When getting Chinese takeaway, We never eat much of the normal cooked rice that goes with it, always opting for an extra dish of fried rice and/or noodles. My mother usually makes a cold salad the day after with some Cocktail sauce (with ketchup as the tomato sauce), a few varieties of canned fish (mackerel, sardines and anchovy) and some boiled eggs.

The problem is that this rice always turns out somewhat dry, somewhat detracting from the overal quality of the product. It's still edible and tastes good, but the textures are somewhat lacking in my opinion.

I have read "Instant" leftover rice? Making leftover-like rice without the wait? (as in for fried rice), but that's not what I need: I don't have control over the cooking process, and it's not for reheating afterwards. I also don't think this falls under the generic shelf live question, because this isn't about how long it will last, but how to store it short-term so certain negative effects don't occur, for which I cannot find a question (nor a tag).

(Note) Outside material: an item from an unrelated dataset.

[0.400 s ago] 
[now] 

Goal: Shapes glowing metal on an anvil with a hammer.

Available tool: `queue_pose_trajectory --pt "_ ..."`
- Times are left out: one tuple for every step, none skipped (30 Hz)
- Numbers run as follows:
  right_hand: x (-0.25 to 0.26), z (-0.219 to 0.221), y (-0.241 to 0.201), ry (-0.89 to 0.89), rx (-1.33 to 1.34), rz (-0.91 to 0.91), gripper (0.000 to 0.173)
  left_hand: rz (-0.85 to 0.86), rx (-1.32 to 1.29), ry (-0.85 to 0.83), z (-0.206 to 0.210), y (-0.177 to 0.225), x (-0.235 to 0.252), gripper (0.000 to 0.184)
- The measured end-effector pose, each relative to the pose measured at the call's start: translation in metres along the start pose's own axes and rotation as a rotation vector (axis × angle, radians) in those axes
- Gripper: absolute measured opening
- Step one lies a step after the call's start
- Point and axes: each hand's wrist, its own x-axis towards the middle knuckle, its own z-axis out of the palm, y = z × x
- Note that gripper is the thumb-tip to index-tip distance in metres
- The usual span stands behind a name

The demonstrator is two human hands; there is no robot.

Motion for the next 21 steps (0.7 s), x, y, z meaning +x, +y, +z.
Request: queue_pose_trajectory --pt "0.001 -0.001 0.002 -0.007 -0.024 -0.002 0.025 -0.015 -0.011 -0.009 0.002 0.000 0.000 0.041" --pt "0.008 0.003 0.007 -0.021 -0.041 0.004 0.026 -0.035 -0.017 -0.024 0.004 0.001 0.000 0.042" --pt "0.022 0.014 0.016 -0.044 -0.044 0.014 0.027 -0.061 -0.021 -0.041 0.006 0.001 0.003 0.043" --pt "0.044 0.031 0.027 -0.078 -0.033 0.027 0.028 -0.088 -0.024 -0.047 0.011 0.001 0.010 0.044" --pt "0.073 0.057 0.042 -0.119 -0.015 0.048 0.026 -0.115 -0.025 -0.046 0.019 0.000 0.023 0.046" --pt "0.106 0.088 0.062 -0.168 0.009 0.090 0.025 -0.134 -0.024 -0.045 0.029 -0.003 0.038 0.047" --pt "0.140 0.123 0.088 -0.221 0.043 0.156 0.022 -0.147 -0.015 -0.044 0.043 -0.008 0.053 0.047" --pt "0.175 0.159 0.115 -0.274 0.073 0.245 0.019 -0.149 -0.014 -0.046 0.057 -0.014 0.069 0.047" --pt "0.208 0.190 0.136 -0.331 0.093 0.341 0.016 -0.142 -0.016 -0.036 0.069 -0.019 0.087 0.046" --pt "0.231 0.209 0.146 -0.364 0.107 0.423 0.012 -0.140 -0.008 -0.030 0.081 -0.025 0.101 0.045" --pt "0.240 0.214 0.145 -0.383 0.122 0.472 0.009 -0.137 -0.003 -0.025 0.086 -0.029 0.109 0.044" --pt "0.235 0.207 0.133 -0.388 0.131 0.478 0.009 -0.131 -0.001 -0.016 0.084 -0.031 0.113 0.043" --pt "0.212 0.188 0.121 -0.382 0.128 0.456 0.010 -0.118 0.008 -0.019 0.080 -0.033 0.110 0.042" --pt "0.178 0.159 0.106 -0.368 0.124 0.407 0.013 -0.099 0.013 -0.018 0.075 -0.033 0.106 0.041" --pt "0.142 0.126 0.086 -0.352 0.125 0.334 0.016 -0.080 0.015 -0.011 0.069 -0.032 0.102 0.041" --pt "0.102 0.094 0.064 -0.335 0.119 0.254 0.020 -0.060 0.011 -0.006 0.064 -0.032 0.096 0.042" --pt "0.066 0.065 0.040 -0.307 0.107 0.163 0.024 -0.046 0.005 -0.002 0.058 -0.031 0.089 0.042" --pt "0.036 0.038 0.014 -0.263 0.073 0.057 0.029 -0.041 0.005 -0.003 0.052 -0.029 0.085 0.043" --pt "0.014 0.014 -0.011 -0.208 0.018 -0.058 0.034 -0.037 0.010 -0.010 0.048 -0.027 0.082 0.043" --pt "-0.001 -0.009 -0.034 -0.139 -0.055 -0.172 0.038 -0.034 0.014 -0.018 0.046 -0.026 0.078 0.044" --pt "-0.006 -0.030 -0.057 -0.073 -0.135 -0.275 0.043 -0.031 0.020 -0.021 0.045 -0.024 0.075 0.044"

I'm looking for a method to cool the rice without it turning dry that doesn't involve special attention immediately afterwards or changing the cooking process. With "doesn't involve special attention", I'm talking about something someone can do while unpacking the rest of the food and maybe putting a bit of the rice aside for those that don't like the fried kind.

  • So I understand that you have no control over the initial cooking and holding conditions at the restaurant. I get the impression from your final statement that you are disinterested in applying "special attention immediately afterwards"...which feels nebulously limiting, and does not provide an indication of what you are able to do/willing to do. I am not sure what type of process to suggest if you are unwilling to do anything special after getting the rice... I am not certain that anyone here can do that sort of magic. Please clarify? Sep 3, 2014 at 16:06
  • @LittleWhiteLithe Maybe "immediately afterwards" means you can get the takeout and eat it without worrying about it, but then maybe do something afterwards to preserve it?
    – Cascabel
    Sep 3, 2014 at 16:37
  • @Jefromi I would love a bit of clarification on what the OP is willing to do(timewise/effortwise), and when he is able to do it. He seems to need a method that reduces water loss of the rice, but once he has obtained the restaurant rice, it is beginning to cool off and loose water. In my mind (...and I could be wrong) the most effective intervention would begin to mitigate the water loss earlier rather than later, because it would offer the most control over the rice's final dryness. However, the OP states he doesn't want to do anything special for the short term storage. Thoughts? Sep 3, 2014 at 16:54
  • The only thing that comes to mind is adding water back to the storage vessel....which doesn't seem like a great option...and may likely produce wet, gooey gelatinized mess in the bottom of the container, especially if he is working with white short-grain rice. Sep 3, 2014 at 16:59
  • What I am willing to do is something someone can do while unpacking the rest of the food and maybe putting a bit of the rice aside for those that don't like the fried kind. The question I linked mentioned first freezing a tray, then mixing the rice with oil for 5 minutes and spreading it. I don't want to do something that complicated. Cindy's answer is something I really could see myself doing while my mother unpacks the rest of the chinese food.
    – Nzall
    Sep 3, 2014 at 17:14

2 Answers 2


We often do the same thing, saving the rice for another use the next day. Or sometimes I will ask my husband to pick up takeout that I can heat up for lunch the next day. Here's what I recommend.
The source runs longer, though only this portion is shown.